実証主義は方法としては強力だが、哲学としては問題がある。先ほどの比喩に戻るが、実証主義的認識論は、私たちがより堅固な家を建てるための道具とその使用方法を明らかにすることはできるが、それを家にすることはできないし、そのために何が必要かをより良く理解することさえもできない。

言い換えれば、実証主義では、心理学の中核をなすべき心理社会的な意味形成過程を完全に捉えることはできない)。グスタフ・イヒハイザーの言葉を借りれば、こうである。

すべてが 「証明」されることを期待し、要求してはならない。もう一度言うならば、社会科学者は、物理学者や数学者のように「科学的」で「正確」であることを目指すのではなく、自分たちのしていることが科学と文学の間のトワイライトゾーンに属しているという事実を快く受け入れるべきだと私は考えている。

(、171頁に引用)

そうすることで、個人の重要性、主観的経験の重要性、複雑な世界における個人の進歩の概念、矛盾の認識力、我々の世界に対する子供のような驚きなど、実証主義的認識論の支配によって見えなくなっていた我々の心理社会的生活の側面を再び見ることができると論じられてきた。

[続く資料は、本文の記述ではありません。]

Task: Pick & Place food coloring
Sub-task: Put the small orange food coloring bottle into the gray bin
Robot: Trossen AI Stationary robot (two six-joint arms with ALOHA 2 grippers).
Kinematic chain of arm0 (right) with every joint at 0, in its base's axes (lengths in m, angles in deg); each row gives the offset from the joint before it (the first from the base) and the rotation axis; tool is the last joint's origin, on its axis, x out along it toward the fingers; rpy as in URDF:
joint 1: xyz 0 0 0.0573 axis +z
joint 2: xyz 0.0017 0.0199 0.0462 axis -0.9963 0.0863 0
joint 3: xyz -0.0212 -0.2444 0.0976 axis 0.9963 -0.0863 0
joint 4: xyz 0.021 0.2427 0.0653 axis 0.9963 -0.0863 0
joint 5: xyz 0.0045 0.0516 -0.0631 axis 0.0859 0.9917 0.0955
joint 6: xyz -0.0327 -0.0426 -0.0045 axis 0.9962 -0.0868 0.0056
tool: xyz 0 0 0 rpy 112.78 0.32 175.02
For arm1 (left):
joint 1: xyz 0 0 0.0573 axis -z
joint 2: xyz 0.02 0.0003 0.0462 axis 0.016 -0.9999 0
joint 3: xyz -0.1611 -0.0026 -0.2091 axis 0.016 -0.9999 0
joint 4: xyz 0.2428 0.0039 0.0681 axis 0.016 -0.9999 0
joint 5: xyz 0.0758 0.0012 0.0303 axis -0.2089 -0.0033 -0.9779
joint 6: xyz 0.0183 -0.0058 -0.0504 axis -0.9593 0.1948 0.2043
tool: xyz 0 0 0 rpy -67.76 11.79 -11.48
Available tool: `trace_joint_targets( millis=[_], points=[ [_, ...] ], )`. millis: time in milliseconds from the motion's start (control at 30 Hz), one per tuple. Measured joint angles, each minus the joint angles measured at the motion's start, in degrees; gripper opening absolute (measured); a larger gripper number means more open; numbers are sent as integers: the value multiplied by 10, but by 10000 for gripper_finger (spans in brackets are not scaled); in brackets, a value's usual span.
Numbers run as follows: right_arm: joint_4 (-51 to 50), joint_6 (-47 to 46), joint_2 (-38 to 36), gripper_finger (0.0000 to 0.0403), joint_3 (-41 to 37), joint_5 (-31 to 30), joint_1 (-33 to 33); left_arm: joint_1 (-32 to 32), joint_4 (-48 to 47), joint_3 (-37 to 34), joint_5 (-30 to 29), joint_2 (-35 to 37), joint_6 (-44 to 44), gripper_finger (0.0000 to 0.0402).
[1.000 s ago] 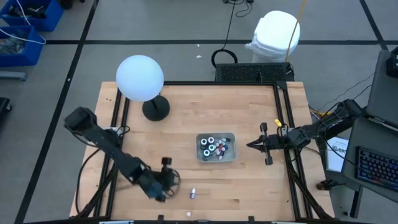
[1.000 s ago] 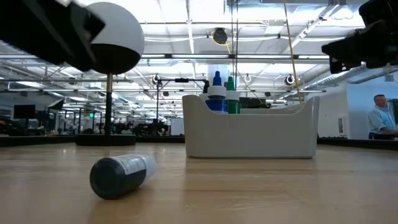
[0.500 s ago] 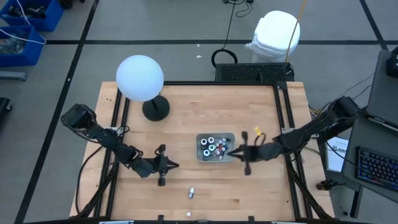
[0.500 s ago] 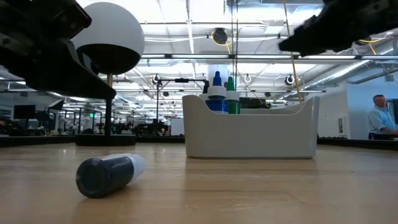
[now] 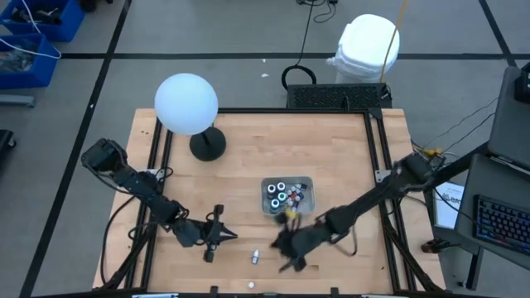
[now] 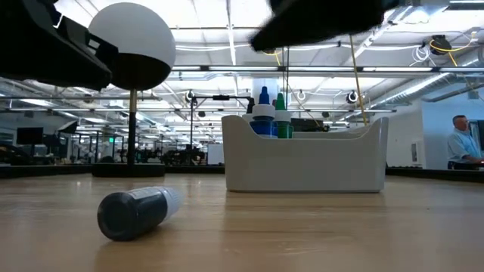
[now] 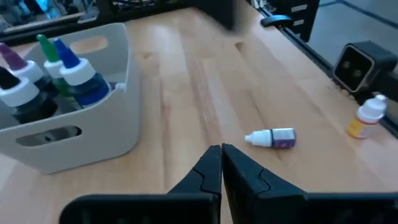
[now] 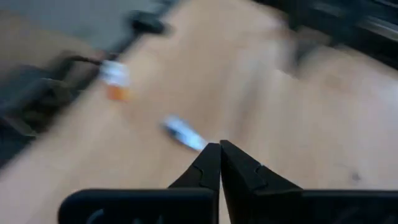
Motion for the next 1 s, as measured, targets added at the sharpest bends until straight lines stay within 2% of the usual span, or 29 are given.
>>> trace_joint_targets(
  millis=[133, 367, 533, 700, 1000],
  points=[
    [-7, 52, 79, 32, 103, 76, 20, -9, -6, -2, 3, 0, 0, 21],
    [16, 101, 169, 121, 207, 76, 29, -12, -6, -29, 3, 0, 13, 21],
    [68, 98, 207, 167, 220, 79, 18, -15, -9, -35, 7, 0, 1, 21],
    [120, 65, 224, 176, 220, 151, 18, -18, -34, -36, 28, 0, 17, 21],
    [127, 38, 248, 171, 222, 154, 18, -33, -34, -36, 33, 0, 17, 21]
  ],
)
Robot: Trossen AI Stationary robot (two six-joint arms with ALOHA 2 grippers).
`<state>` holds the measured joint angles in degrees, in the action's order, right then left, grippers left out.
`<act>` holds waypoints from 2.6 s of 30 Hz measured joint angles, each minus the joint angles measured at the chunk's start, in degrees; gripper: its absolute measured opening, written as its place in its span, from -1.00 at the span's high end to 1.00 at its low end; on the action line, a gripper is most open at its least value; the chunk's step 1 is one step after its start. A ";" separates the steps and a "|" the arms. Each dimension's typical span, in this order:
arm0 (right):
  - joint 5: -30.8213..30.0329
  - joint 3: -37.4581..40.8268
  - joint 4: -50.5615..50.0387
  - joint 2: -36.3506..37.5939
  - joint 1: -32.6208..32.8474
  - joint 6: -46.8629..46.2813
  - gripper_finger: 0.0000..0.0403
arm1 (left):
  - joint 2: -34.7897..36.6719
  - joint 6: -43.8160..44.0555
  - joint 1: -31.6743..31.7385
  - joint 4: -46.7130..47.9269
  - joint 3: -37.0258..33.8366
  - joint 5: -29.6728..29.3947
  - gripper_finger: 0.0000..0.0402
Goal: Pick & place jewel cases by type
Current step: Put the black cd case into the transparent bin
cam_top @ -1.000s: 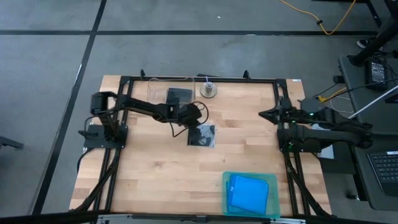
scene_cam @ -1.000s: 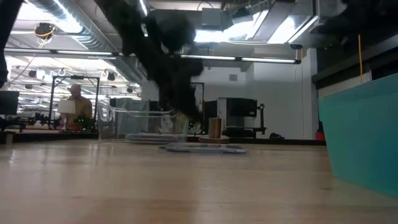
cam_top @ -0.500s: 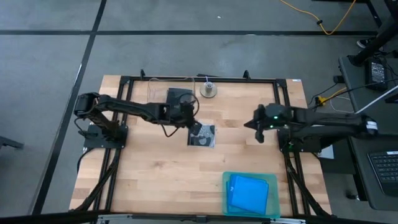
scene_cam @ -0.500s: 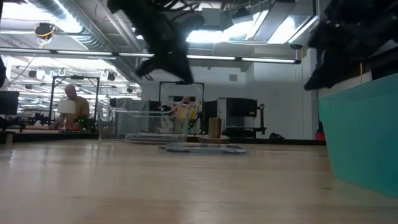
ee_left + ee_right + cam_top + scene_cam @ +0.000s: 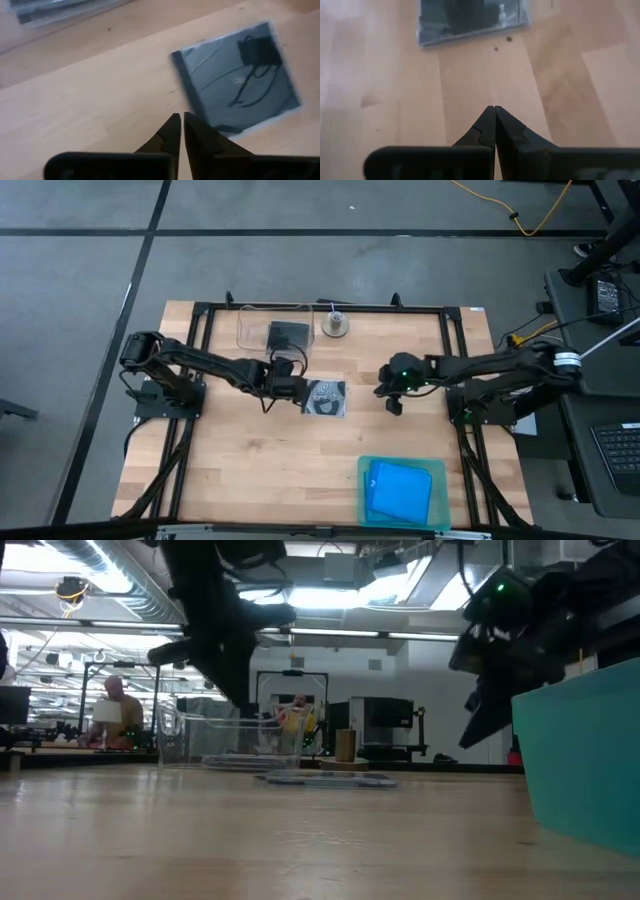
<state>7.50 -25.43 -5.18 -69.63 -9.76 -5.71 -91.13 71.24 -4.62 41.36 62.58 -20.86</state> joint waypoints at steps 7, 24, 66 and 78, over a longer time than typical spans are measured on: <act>0.18 0.00 5.28 -9.17 0.00 -2.70 0.98 | 0.00 0.98 0.22 -8.69 -7.56 5.91 0.64; 3.15 -12.40 5.89 -24.98 0.04 1.61 0.98 | 0.01 2.30 3.65 -27.87 -16.24 7.69 0.07; 6.31 -18.49 6.24 -31.97 0.20 6.55 0.97 | -7.94 -0.87 8.85 -44.47 -16.65 17.60 0.01; 6.33 -18.45 6.24 -31.97 0.20 7.75 0.97 | -3.82 -0.57 6.13 -42.68 -15.90 12.71 0.02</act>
<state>13.82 -43.88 1.06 -101.60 -9.56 2.04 -94.96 70.67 1.51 -1.31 46.68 -8.16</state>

心理学における実証主義的認識論は確かに強力であるが、その使用には限界がある。しかし、その欠点にアプローチする方法は、ポストモダニズムにあるのではない。むしろ、心理学者として、私たちは「より遠い、実証主義以前の過去から豊かな糧を得ている」, p.x)ことをもっと十分に認識すべきなのである。

著者による寄稿

著者は、本作品の単独投稿者であることを確認し、掲載を承認している。

利益相反

著者は、本研究が利益相反の可能性があると解釈される商業的または金銭的関係のない状態で行われたことを宣言する。

脚注

1このことは、より最近になって、, p.1)がこう表現している。「しかし、歴史家や評論家によれば、実証主義の教義を公言するすべての人が、この見出しの下に分類されることに同意するわけではない」。